In the face of repudiation this total,
a sane party establishment would re-evaluate everything that it had been doing over the past decade: its policies, its strategies and its rhetoric. Sadly, the GOP establishment shows no signs of creeping sanity, so expect more quotes from lobbyists and failed presidential candidates taking shots at Ted Cruz, or any other candidate who attempts to wean the GOP from its addiction to amnesty, the lobbying gravy train, the donor class, insulting its voters, and losing presidential elections. Plus, as a bonus, we can look forward the typical bout of “concern trolling” from our friends in the left-wing media, who will lament how awful it would be for the GOP’s electoral prospects if the party actually nominated a conservative for President. To which I can only respond: “Br’er Fox, please don’t throw the GOP in that briar patch!”
What we have heard just leaves me LMAO – it is the ESTABLISHMENT folks that have murmured words to the effect that if Trump or Cruz were to win, they’d go third part. Third party! Yup, the same thing for which they laughed and mocked disaffected Republicans in the TEA Party, laughingly saying “go ahead, form your own party”.
Strange how karma can circle around, isn’t it? The GOPe Leadership is refusing to learn the first Rule of Leadership:
If no one is following, you ain’t leading.
And in Iowa, that stark truth has been made clear – no one is following the Establishment Wannabees. They ARE following people, distasteful to the GOPe, that are expressing support for the issues (and the proper side thereof) they drive them, the base. How simple can this be?
Or has the GOPe become the McDonalds (pre-breakfast) of politics?
No, the TEA Party is not dead. Like I said at the top of the post:
…two of the three top finishers are TEA Party associated
That would be Ted Cruz and Marco Rubio – without the support of TEA Party type folks, they would never be competing for the Presidency.
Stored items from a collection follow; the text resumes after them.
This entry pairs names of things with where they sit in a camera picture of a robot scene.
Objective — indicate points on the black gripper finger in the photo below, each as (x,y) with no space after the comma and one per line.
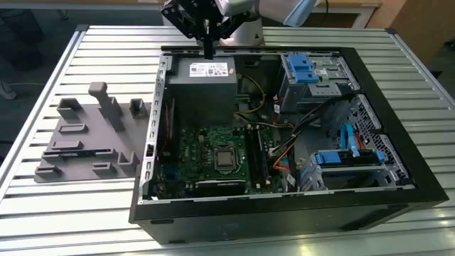
(211,40)
(178,21)

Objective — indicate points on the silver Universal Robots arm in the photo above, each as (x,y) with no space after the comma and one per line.
(248,32)

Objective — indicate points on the black RAM slot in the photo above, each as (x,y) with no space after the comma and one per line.
(256,157)
(251,157)

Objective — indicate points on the grey power supply unit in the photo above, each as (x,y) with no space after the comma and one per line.
(203,101)

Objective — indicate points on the blue disk carrier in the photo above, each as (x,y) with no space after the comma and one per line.
(302,69)

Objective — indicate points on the grey metal drive cage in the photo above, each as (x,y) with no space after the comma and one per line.
(327,90)

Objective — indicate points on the white framed desk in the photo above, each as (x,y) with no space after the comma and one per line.
(362,17)

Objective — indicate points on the black mesh bin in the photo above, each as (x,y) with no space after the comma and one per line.
(21,40)

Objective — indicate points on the silver CPU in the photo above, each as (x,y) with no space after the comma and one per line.
(226,159)

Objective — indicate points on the white board connector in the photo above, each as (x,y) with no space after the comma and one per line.
(272,152)

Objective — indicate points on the green motherboard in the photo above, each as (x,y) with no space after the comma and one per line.
(194,170)

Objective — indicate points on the white stand foot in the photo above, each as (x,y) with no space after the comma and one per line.
(7,92)

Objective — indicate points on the hard disk in blue carrier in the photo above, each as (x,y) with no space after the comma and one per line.
(328,158)

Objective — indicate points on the black graphics card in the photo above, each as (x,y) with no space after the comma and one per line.
(220,188)

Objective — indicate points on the wooden cabinet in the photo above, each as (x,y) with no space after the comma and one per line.
(419,26)

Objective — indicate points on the grey parts rack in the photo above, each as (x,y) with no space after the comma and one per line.
(81,174)

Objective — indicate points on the black chair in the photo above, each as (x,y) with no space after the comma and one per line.
(447,53)

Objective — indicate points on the black open PC case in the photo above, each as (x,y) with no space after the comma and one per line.
(248,221)

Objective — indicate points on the blue plastic drive rail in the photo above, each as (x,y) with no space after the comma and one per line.
(306,176)

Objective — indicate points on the silver disk bay frame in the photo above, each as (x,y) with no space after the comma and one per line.
(387,176)

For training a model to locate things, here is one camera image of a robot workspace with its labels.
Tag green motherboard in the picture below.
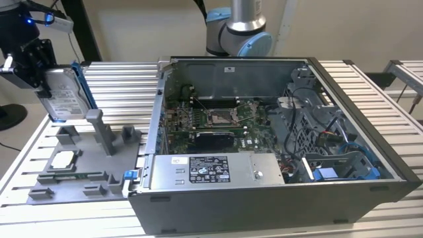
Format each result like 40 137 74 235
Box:
162 84 282 156

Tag black RAM slot bank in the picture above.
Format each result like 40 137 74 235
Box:
190 96 240 108
190 124 248 132

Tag silver power supply unit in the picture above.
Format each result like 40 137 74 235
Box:
148 152 286 189

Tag blue wire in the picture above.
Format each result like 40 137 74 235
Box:
338 141 378 179

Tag aluminium side table frame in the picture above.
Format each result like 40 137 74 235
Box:
383 59 423 100

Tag black floor cable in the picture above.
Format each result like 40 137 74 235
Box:
0 142 21 152

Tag thin metal locking lever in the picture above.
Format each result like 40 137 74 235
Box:
235 100 259 111
194 97 210 111

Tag yellow red power wires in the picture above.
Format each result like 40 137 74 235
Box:
319 130 342 147

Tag black stand post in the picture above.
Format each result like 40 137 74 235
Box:
64 0 103 63

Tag grey parts rack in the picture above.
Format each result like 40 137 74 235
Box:
25 109 150 207

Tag black ribbed cooler block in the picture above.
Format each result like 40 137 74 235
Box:
194 131 236 152

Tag white wall conduit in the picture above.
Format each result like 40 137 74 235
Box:
276 0 296 59

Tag hard disk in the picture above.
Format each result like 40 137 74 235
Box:
35 61 99 123

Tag black wire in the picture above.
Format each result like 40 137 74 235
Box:
279 86 327 160

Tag open black PC case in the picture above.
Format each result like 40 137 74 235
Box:
127 56 423 235

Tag green RAM stick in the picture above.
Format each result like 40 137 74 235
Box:
52 173 92 180

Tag blue carrier in bay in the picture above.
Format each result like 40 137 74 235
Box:
311 168 340 180

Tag silver CPU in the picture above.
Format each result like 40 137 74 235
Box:
52 151 76 170

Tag black round stand base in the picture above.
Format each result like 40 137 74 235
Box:
0 103 28 131

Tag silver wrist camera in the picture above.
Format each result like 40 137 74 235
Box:
45 12 74 33

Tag grey metal disk bay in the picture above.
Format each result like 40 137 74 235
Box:
270 68 395 184

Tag black bracket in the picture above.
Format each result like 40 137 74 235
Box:
364 71 396 90

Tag CPU socket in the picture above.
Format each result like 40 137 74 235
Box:
206 108 238 126

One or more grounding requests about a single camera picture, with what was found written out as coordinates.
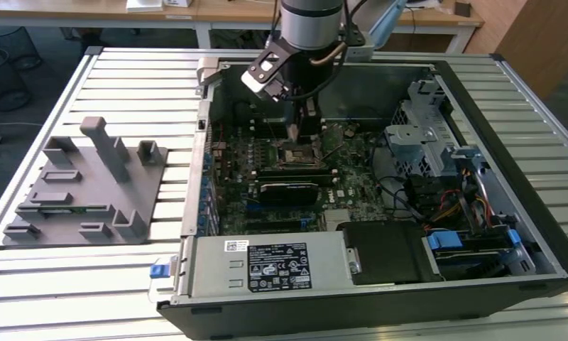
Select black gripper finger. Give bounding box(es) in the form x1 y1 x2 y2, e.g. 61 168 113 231
286 104 301 144
298 97 323 146

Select metal socket cover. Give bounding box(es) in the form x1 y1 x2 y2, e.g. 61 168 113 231
319 124 350 161

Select CPU socket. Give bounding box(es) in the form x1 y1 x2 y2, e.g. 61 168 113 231
274 140 325 168

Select black RAM slot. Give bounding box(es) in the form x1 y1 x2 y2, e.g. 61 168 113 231
255 168 336 177
249 119 325 129
255 175 334 183

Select silver metal drive cage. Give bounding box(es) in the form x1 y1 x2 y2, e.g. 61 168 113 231
382 80 462 178

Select green motherboard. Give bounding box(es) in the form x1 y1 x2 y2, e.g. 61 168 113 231
205 122 408 237

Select black graphics card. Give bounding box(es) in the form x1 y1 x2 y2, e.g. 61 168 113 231
257 183 321 207

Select silver chipset heatsink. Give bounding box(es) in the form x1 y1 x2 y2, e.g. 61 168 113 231
323 209 350 228

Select black expansion slot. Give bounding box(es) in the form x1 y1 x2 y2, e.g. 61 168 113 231
242 219 299 231

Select grey plastic drive latch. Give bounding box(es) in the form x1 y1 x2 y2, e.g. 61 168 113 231
446 145 484 168

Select black plastic shroud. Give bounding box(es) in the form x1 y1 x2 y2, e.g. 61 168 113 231
337 220 444 286

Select white box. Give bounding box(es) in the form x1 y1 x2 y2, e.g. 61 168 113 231
125 0 165 13

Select silver power supply unit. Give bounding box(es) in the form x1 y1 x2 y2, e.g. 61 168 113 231
169 230 361 305

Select grey parts rack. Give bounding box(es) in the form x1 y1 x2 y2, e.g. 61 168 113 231
1 116 170 247

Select wooden desk white legs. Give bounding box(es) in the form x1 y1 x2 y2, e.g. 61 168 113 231
0 0 485 54

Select wooden cabinet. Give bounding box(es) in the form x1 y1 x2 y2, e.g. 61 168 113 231
462 0 568 99

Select green RAM stick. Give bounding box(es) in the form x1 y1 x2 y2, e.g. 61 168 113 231
35 207 89 217

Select disk bay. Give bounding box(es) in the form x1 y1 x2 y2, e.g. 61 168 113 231
420 227 540 283

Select black PC case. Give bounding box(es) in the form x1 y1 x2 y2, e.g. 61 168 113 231
154 53 568 341

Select black mesh waste bin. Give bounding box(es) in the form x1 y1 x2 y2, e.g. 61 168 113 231
0 48 31 112
0 25 43 70

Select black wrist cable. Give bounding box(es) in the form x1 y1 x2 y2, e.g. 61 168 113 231
275 0 361 102

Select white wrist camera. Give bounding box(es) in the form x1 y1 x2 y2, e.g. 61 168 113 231
239 48 294 102

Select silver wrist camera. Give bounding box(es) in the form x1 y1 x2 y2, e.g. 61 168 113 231
348 33 376 58

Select grey case corner bracket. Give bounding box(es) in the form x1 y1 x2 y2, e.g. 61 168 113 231
194 56 223 97

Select yellow wire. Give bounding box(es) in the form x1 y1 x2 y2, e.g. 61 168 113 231
428 198 462 223

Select blue disk carrier handle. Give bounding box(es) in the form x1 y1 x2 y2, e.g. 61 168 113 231
425 229 461 254

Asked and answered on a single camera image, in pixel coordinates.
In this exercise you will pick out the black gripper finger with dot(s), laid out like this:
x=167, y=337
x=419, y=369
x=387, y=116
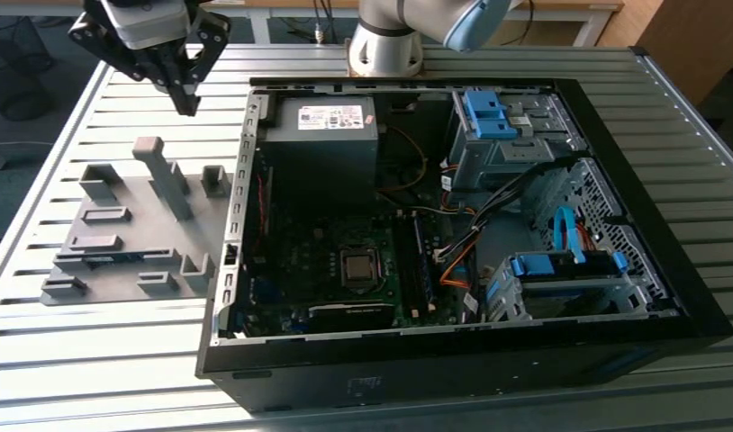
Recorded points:
x=102, y=49
x=212, y=40

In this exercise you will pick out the brown wooden cabinet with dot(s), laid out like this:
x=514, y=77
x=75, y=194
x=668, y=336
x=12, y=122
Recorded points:
x=702, y=36

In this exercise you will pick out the CPU socket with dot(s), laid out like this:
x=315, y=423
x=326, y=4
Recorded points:
x=342, y=270

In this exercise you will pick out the black mesh wastebasket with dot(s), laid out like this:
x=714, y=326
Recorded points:
x=12, y=76

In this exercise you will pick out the green motherboard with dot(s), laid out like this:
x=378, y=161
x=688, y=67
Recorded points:
x=306, y=252

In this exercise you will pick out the grey parts rack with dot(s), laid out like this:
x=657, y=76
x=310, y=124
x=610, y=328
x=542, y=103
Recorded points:
x=144, y=216

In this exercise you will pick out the RAM stick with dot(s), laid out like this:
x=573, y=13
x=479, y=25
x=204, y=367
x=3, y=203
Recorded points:
x=114, y=258

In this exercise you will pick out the grey metal disk bay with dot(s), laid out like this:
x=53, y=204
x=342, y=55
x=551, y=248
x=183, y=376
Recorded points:
x=577, y=288

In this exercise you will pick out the white desk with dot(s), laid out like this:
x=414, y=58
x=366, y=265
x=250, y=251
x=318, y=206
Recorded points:
x=589, y=24

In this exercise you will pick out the grey metal drive cage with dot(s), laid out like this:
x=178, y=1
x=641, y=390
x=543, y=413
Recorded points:
x=493, y=157

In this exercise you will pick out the silver CPU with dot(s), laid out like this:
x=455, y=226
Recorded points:
x=358, y=267

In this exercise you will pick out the black graphics card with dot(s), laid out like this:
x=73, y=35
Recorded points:
x=349, y=317

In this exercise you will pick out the blue drive bay bracket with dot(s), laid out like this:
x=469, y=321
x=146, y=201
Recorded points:
x=489, y=117

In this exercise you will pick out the black PC case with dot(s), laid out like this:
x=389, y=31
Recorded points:
x=402, y=373

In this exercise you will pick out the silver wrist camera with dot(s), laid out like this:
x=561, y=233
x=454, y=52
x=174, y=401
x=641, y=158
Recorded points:
x=147, y=22

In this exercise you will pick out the hard disk in blue carrier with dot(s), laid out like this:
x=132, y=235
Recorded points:
x=541, y=265

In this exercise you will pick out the grey power supply unit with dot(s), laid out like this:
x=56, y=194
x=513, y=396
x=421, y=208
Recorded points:
x=318, y=171

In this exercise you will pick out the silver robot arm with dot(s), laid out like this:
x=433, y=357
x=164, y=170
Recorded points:
x=385, y=45
I will admit, neither are perfect – no one is. But in this current crop of candidates, based on the three principles of the TEA Party (fiscal frugalness, Constitutional boundaries for government, and support for Free Markets), they fit. I sure can swat them on other issues, but on these, they fit.
So after eight short years, the TEA Party has a good shot at putting a candidate into the Oval Office.
And yet, the GOPe, once mocked the TEA Party – and now they are unloading everything they got to stop them.
So no, GOPe is not learning. They don’t want to learn and they don’t want to listen to those that actually matter – no, not the Donor class but actual voters. Because everyone in the Donor class only has one vote to spend – just like the rest of us.